The annoying fact-check out of the way, it wasn’t probably the batting that let India down although it always looks so when a team gets bowled out twice in a little over 100 overs. Rohit reiterated the quality of batting in the line-up.
“We might have put in this performance here, but don’t forget what we did in Australia and in England,” Rohit said. “We won the series in Australia on the back of our batting. We drew the series in England through our batting and bowling both. These performances can happen. It doesn’t mean we don’t know how to bat outside India. Sometimes the opposition performs better than us. I think on those terms. The opposition played better than us. That’s why they won. Not that we couldn’t bat even 110 overs. Go and check the results over the last four years or last four tours.”
India did in fact bat well in extremely challenging conditions to put on board 245 in the first innings, which many believed was a good score. For a while it looked that way when Jasprit Bumrah and Mohammed Siraj looked unplayable with the new ball, seaming it around corners, drawing 26 false responses in 11 overs. However, it resulted in only one edge that went to hand, and after that the support bowlers couldn’t keep the pressure up.
Shardul Thakur, in his 11th Test, and Prasidh Krishna, on debut, went for 194 runs between them in just 39 overs for just two wickets, numbers not par for the course in such conditions as India’s second innings showed. Rohit chose not to be harsh on them. Probably because there is no magic wand to bring other bowlers, who will be successful in a week’s time. It is of course time to back them, at least in public.
“Bumrah bowled well,” Rohit said. “We all know his quality. All he wanted was a bit of support from the other side, which he didn’t get. To be honest, you know, that happens [once in a while]. All the other three bowlers, they were trying really hard, bending their back, but it just didn’t work out. Didn’t happen the way we would’ve wanted to. But again, you know, games like this teach you a lot of things, what you need to do as a group, as a bowling group. Hopefully they can understand what went wrong, and then try and come back a little stronger from this game.”
Not only was this Prasidh’s debut, but also only his 13th first-class match. He had probably been earmarked as an Ishant Sharma-like tall bowler you need to hit the deck hard, but he spent most of the year on the sidelines with an injury. When Mohammed Shami injured himself during the World Cup run, it left India with no choice but to take a punt on him. Prasidh bowled like, well, someone playing his 14th first-class match and only his second in 21 months.
“Look, little bit inexperience, of course, but he’s got the tools to come out here and play the game,” Rohit said. “The bowlers that we have back in India, some of them are injured, some of them are not available. So we try and pick the guys who are available and we see the conditions that we are coming up against and try and pick the bowlers based on that. I completely agree that he’s not played a lot of cricket, but, there are three guys in their team as well who’ve not played a lot of cricket, but they’ve come here and showed what it takes.
“More than the work in the legs, I think it’s in the mind.
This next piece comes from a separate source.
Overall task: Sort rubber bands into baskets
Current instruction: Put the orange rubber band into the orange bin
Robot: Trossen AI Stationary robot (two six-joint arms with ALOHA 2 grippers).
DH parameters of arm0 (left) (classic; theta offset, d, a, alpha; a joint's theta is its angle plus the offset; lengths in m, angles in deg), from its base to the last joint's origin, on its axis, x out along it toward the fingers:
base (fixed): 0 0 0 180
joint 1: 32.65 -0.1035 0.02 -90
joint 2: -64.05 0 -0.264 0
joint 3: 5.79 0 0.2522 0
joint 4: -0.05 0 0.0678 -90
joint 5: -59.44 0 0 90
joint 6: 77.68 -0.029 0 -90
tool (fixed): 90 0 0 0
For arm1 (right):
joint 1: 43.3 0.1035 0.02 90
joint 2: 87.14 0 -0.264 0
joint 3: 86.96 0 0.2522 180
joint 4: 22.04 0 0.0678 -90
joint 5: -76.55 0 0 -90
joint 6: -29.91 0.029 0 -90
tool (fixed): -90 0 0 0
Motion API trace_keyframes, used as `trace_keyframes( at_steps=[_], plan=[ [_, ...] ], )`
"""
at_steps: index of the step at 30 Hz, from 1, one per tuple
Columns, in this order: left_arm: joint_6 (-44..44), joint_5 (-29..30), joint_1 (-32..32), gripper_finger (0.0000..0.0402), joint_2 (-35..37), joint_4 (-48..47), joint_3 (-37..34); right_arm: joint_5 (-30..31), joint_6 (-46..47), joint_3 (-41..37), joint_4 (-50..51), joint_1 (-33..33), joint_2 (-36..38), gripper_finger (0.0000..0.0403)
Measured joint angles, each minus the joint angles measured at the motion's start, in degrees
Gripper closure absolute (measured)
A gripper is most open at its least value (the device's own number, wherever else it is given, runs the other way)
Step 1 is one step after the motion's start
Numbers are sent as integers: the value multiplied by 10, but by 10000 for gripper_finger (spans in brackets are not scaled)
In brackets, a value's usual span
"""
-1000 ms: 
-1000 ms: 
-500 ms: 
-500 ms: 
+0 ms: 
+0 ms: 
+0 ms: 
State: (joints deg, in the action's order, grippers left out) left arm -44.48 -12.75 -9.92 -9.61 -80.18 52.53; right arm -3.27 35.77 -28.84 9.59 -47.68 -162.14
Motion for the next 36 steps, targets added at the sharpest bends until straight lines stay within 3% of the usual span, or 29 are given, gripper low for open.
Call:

How you treat your mind and how you want to play the game is more important. If you keep thinking, ‘oh, I’ve not played a lot of Test matches, I’ve not played too many first-class games’, it’s not going to help. When you get an opportunity, obviously you should be grateful and come out and do the job for the team.
“Prasidh has been with the Indian team, not around the Test team, but he’s played a lot of white-ball cricket for us in the last two or three years, and he has shown that he has got a lot of potential. Obviously didn’t work out well for him playing his first game, but we all were nervous when we played our first game. He would’ve been nervous as well.
“These things happen, but the guy definitely has the game to excel in this particular format. So we are going to back him because he definitely has the potential and he’s got a great attitude as well about his game, which probably will hold us in good stead moving forward.”